I caratteri tipici dell'insediamento nel Sannio propriamente detto, oltre ai centri fulcro del sistema "paganico-vicano" presenti nelle fonti classiche, mostrano una moltitudine di realtà minori, note sia da scavi approfonditi che da campagne di ricognizione eseguite su gran parte del territorio regionale, che costituiscono il vero tessuto connettivo del popolamento delle genti sannitiche. Ci si riferisce alle modeste fattorie isolate, ai complessi edilizi assimilabili alle più architettonicamente evolute villæ rusticæ, ma anche a quegli abitati di dimensioni rilevanti, che sono interpretabili come vici di una certa importanza, nell'ambito dell'organizzazione politica e territoriale dello stato sannita. Si darà di seguito una breve rassegna di tali realtà archeologiche, talvolta misconosciute anche agli addetti ai lavori.
Il caso di Capracotta-Fonte del Romito è tra i meglio studiati e tra i più esemplificativi della regione. Si tratta di un vicus non fortificato, individuato a seguito dell'apertura di scavi sistematici eseguiti nel supposto luogo del rinvenimento della celebre tabula di Agnone. Le ricerche, in realtà destinate alla individuazione del santuario di provenienza del testo sacro, hanno rivelato un insediamento indigeno frequentato a partire dalla prima età del Ferro (fondi di capanna), sviluppatosi nel corso dell'arcaismo (con un vacuum durante il V secolo a.C.), e abitato ancora nel I secolo d.C. Posto in relazione con l'oppidum fortificato del Monte San Nicola, l'abitato mostra le prime strutture murarie di VI secolo a.C., ma è tra il IV-III secolo a.C. e il tardo ellenismo che si assiste a un'estesa fase di rinnovamento edilizio. Articolato in nuclei diversi, l'agglomerato mostra la zona residenziale e di servizio ben distinte, con un fabbricato bipartito a uso domestico, a due livelli, e un complesso con più ambienti destinato alla stabulazione. Nel II secolo a.C. una nuova fase costruttiva dispone l'insediamento intorno a un grande complesso pluricellulare. Si tratta di un fabbricato a pianta centrale di 16 x 10,5 metri, con preponderante funzione residenziale (4 vani), ma dotato anche di ambienti di servizio (2 vani) e spazi all'aperto dedicati alle attività produttive, tra le quali si segnala la presenza di una piccola fornace per la produzione di vasellame di uso domestico (impasto e forse vernice nera).

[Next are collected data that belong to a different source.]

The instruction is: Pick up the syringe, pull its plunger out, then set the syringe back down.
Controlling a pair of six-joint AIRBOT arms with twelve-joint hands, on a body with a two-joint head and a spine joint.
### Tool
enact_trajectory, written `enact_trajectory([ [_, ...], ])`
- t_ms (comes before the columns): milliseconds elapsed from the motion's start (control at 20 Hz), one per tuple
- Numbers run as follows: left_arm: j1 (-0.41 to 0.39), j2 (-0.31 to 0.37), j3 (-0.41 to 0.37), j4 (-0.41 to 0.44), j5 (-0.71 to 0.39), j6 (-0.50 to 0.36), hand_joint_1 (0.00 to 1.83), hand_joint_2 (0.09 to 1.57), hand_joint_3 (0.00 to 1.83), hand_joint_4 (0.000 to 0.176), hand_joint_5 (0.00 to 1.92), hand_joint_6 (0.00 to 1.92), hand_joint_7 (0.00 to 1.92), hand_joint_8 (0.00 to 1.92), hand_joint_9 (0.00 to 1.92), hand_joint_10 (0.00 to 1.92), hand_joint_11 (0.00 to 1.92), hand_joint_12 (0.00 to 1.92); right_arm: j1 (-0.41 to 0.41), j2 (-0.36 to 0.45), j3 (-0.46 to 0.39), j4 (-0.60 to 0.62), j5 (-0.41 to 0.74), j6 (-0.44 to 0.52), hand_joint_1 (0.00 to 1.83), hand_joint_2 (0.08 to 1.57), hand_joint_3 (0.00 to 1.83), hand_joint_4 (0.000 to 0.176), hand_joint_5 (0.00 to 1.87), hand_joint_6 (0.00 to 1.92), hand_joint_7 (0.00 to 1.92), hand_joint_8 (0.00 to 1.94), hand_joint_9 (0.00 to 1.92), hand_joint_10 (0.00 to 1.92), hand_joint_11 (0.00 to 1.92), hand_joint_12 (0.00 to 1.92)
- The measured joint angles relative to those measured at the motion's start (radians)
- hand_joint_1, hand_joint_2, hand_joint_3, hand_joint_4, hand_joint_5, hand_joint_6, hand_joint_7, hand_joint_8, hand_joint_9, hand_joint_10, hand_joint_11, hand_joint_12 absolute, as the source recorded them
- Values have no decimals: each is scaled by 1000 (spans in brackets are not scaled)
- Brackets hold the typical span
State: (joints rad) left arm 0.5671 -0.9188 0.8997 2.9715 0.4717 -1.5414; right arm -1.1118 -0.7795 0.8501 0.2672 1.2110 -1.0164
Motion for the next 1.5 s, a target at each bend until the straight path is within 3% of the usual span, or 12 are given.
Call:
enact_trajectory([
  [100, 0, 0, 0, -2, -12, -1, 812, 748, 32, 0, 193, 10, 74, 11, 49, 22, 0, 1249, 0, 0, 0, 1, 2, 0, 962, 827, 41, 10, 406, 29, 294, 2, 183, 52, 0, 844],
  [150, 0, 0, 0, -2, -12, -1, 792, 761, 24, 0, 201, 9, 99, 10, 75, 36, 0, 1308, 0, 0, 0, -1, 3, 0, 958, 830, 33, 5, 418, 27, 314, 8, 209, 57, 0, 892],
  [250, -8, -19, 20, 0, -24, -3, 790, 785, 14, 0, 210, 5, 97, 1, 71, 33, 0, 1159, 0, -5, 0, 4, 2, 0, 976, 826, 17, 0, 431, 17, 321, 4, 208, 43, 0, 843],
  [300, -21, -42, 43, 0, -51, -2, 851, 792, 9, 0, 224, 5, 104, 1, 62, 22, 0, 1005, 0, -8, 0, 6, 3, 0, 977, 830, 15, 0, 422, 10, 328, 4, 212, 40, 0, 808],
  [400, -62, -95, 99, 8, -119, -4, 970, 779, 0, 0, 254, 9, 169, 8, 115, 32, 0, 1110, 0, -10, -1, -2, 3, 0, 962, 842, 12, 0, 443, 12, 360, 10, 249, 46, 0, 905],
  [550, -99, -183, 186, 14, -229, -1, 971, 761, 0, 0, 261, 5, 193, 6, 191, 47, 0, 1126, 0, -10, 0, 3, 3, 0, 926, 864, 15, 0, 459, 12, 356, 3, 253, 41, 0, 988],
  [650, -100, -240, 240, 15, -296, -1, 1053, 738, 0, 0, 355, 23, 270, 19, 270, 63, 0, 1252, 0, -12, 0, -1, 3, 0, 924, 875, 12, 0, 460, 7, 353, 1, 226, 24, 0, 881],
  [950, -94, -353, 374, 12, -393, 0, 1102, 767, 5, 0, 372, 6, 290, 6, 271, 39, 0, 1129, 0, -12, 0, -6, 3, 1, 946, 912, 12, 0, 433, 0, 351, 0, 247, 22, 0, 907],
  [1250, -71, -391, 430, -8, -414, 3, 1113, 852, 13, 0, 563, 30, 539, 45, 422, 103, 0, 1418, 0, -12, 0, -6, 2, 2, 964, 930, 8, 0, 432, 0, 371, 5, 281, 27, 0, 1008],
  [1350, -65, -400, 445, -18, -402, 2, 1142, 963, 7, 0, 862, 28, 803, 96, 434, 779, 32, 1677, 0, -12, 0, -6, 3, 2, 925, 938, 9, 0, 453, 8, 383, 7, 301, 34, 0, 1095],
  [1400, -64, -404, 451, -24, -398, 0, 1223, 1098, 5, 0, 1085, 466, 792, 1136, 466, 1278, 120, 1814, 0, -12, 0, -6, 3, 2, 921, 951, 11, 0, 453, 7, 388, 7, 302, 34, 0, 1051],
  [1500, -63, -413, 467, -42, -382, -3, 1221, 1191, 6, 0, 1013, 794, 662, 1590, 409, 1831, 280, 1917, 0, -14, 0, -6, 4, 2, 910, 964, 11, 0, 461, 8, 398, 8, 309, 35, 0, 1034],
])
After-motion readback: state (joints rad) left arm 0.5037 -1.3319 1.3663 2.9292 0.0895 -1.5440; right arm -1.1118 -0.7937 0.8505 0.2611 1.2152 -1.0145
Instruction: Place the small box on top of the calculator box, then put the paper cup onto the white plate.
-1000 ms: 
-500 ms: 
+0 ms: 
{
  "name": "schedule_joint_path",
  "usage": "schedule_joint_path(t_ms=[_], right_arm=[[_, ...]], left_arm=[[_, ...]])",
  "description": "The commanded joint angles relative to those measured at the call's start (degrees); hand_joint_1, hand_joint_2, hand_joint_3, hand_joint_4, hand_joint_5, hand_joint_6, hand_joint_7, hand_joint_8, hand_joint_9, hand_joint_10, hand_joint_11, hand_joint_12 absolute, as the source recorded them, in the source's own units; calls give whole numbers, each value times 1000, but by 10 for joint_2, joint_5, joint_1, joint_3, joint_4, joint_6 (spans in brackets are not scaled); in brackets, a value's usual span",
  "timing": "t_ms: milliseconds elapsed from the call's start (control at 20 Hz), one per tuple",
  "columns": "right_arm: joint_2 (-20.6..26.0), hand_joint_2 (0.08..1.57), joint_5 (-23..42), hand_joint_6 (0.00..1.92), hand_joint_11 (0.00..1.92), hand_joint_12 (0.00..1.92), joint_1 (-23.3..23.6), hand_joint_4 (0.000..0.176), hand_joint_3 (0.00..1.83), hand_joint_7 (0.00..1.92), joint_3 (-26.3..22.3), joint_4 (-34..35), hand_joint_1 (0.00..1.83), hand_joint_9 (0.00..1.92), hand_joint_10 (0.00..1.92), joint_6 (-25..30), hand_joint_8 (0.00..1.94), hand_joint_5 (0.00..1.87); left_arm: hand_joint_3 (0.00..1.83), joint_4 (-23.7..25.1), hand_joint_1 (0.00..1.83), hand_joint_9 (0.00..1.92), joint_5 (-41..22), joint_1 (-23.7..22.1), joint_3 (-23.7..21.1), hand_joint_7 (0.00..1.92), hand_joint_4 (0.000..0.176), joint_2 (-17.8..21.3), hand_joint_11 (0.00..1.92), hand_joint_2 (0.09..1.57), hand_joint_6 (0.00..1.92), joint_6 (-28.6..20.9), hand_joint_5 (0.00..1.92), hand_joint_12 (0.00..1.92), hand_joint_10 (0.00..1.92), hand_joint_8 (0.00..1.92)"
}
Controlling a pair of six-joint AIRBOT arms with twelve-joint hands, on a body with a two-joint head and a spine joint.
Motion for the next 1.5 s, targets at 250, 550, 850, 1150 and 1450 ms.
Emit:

La tipologia architettonico-planimetrica è quella tipica dell'area indigena centromeridionale, con fondazioni dall'andamento irregolare, realizzate in scheggioni di calcare locale, elevati in graticcio ligneo, coperture fittili e pochissime concessioni al decoro e agli influssi ellenistici. Si tratta insomma dell'archetipo dell'insediamento aperto preurbano, sorto con prevalente funzione di sfruttamento delle risorse dell'agricoltura e della pastorizia transumante, e dominato dall'arx riferimento. Un possibile confronto del complesso degli edifici rinvenuti è stato stabilito con l'acropoli del Curino ad Alfedena.
Andrea Ceccarelli
Fonte: A. Ceccarelli, I Sanniti: Pentri e Frentani, in A. Ceccarelli e G. Fratianni (a cura di), Archeologia delle Regioni d'Italia, BraDypUS, Roma 2017.